ANY ATTEMPT OF COAL PRIVATIZATION WILL BE RESISTED


ANY ATTEMPT OF COAL PRIVATIZATION WILL BE RESISTED

CITU condemned the deputy chairman of Planning Commission Montek Singh Ahluwalia’s statement pitching for privatization of coal. In a press statement, issued by CITU general secretary Tapan Sen on 4 January, further, cautioned that the Union government should desist from any such ill-conceived attempt which would be resisted by strike and struggles by the coal workers unitedly as was successfully resisted in the past.

Ahluwalia’s argument for privatization of coal is based on false premises that coal India Ltd (CIL) was incapable of mining and supplying coal to fulfill today’s power plants needs and the country was relying increasingly on imports. 43,000 MW power plants’ coal requirement, projected by Ahluwalia, is itself misleading as it is only installed capacity. Actual power production and, therefore, of actual coal requirement were much below. In fact, Planning Commission itself fixed coal requirement for power sector and in mid-term review cut it down as because the projected power plants could not be established. Despite all hurdles, during last 10 years plan period, CIL could achieve 99% of the target, fixed by the Coal Ministry as per Planning Commission’s projection and mid-term review.
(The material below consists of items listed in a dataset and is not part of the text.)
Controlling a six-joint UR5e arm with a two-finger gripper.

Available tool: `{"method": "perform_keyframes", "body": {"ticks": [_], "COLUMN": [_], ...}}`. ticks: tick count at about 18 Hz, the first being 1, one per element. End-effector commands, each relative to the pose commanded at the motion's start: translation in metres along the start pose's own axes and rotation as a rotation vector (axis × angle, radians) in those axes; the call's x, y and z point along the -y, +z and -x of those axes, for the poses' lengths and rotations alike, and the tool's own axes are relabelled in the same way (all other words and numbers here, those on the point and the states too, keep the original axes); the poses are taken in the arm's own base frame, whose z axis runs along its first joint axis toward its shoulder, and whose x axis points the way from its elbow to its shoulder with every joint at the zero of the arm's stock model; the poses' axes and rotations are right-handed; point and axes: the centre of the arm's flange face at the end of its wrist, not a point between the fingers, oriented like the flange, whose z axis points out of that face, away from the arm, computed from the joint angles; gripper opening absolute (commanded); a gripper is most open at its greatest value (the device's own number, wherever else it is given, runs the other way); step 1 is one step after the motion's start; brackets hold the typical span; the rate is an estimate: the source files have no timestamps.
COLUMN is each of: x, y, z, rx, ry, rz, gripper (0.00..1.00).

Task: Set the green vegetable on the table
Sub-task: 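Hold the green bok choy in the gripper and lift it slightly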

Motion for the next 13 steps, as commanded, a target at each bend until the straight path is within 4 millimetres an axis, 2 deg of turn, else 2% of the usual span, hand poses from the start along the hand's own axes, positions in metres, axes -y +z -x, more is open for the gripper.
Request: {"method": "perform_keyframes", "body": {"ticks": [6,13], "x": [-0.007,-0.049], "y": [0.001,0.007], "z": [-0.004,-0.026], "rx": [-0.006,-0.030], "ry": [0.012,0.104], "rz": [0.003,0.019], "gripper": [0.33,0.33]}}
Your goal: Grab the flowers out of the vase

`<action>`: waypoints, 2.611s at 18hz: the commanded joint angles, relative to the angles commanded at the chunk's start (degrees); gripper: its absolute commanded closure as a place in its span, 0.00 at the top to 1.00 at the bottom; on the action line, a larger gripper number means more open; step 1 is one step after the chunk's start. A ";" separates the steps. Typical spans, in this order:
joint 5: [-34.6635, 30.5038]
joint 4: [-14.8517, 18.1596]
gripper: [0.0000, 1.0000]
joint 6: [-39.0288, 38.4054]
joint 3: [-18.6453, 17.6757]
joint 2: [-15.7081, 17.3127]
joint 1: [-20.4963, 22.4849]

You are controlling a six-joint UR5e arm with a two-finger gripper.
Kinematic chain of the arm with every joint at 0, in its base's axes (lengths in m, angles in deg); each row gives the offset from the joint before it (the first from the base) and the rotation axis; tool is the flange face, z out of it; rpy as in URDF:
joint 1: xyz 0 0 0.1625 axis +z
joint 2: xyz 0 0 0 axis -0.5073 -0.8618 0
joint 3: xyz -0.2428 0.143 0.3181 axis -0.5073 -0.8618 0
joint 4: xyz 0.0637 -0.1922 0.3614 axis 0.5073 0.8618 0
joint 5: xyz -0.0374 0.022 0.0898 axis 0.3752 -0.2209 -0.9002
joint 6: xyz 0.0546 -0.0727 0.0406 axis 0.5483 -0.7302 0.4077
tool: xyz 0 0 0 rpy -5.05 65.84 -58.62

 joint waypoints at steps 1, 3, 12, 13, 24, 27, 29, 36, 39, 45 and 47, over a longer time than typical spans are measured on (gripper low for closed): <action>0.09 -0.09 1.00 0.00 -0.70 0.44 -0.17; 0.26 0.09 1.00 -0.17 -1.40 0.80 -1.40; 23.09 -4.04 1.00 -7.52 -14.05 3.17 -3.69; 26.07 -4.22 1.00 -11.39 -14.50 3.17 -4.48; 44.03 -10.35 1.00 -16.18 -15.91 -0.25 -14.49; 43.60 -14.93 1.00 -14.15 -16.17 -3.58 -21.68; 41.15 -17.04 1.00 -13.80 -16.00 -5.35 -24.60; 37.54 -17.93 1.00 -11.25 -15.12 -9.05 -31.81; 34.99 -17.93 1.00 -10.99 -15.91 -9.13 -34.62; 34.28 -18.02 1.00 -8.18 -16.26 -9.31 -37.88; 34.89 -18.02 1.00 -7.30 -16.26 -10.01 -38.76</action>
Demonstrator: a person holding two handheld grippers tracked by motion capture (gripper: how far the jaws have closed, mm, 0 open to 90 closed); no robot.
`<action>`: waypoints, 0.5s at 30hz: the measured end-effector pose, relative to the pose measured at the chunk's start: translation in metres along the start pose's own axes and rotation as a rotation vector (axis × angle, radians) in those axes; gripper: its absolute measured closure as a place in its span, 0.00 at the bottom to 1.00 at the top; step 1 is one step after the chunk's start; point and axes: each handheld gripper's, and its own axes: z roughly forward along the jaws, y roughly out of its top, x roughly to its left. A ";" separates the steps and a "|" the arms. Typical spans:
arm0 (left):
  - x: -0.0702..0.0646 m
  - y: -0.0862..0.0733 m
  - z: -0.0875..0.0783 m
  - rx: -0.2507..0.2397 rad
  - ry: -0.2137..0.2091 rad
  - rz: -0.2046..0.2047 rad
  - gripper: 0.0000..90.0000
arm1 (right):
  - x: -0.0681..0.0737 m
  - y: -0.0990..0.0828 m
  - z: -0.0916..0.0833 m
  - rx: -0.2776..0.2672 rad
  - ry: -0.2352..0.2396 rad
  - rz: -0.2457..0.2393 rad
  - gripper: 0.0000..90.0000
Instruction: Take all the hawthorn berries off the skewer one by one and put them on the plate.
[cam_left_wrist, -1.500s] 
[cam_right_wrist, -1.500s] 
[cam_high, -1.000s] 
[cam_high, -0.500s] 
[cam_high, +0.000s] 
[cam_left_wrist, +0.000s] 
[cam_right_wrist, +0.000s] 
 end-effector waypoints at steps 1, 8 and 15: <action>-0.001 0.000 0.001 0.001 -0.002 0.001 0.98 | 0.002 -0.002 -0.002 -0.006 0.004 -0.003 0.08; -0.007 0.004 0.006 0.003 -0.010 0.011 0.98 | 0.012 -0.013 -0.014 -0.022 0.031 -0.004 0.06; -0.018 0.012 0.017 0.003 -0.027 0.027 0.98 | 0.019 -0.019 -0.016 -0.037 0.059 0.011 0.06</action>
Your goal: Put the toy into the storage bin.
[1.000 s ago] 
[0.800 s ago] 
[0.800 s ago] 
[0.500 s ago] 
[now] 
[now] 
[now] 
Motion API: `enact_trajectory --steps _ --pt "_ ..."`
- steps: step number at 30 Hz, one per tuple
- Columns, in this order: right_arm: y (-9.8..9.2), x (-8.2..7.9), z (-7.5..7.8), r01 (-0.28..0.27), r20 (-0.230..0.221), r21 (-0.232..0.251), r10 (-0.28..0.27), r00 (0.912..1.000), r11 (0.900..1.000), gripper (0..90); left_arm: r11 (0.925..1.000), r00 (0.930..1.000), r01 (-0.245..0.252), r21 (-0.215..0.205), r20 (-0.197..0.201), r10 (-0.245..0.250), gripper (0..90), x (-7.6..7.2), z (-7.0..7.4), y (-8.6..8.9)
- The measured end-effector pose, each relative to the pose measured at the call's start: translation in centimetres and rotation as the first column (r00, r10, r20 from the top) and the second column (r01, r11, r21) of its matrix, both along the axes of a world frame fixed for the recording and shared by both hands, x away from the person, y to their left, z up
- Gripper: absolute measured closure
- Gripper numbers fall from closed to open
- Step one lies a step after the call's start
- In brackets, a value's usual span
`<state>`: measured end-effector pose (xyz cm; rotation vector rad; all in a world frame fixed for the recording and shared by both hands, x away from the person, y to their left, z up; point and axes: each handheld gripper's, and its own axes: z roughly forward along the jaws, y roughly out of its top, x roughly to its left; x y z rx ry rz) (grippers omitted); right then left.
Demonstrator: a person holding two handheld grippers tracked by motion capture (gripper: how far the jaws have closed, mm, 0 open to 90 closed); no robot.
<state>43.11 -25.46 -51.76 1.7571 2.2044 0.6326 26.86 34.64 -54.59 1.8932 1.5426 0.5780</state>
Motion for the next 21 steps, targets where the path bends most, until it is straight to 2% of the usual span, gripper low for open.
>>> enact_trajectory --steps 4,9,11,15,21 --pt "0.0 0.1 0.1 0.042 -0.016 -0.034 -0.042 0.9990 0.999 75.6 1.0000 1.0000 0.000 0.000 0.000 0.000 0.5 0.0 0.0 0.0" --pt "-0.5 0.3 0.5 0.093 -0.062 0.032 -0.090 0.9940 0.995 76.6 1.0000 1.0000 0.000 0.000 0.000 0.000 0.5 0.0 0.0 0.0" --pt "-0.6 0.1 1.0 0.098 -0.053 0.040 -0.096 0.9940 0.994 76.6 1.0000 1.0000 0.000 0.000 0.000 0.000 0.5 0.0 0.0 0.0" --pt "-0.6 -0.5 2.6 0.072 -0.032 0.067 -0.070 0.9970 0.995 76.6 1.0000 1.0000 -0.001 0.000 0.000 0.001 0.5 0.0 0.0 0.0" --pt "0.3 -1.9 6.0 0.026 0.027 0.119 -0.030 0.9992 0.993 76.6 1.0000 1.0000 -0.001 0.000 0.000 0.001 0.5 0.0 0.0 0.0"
In reality, the Government itself is not allowing CIL to produce more coal by not clearing the new projects prepared by Central Mine Planning & Design Institute Ltd (CMPDIL), the subsidiary of CIL; by taking 55 major coal blocks away from CIL subsidiaries, in their operational stages, and handing over to private companies like of CCL to Tatas, of NCL to Reliance etc.; by not giving forest clearance; by not allowing to spend for procurement of modern implements despite accumulated amount of Rs.68,000 crores remaining idle; etc. It is Government’s failure in infrastructural development, particularly of railway transportation, for evacuation of accumulated coal from pit heads to their destination, which forced CIL to cut production.

290 coal blocks, allocated to private sector for captive mining for end use mainly in power sector, which itself is under scrutiny because of coal-gate scam; remained un-utilized and used for profits on speculative business.

16 Ultra Mega Power Projects (UMPP), finalized in 2006, based on captive coal mines, remained uninstalled. So far, only 4 UMPPs started installation out of which, according to Government’s own decision, 2 are based on imported coal. Contrary to the impression, given by Ahluwalia, of import under compulsion; there are several vested interests behind coal imports. Many private sector companies, despite agreement with CIL, cut down lifting of CIL coal and switched over to imports.

Therefore, Ahluwalia is totally wrong in accusing CIL and pitching for privatization for opening the door of country’s this non-renewable natural resource for plunder and loot by foreign and domestic corporates for super profits.

CITU demanded that all coal blocks, allocated to private for captive use, be scrapped and CIL be given statutory responsibility of all mining and allocation of coal; and that CIL be given full autonomy in respect of capital investment, equipment procurement and manpower augmentation for expanding and widening its production network.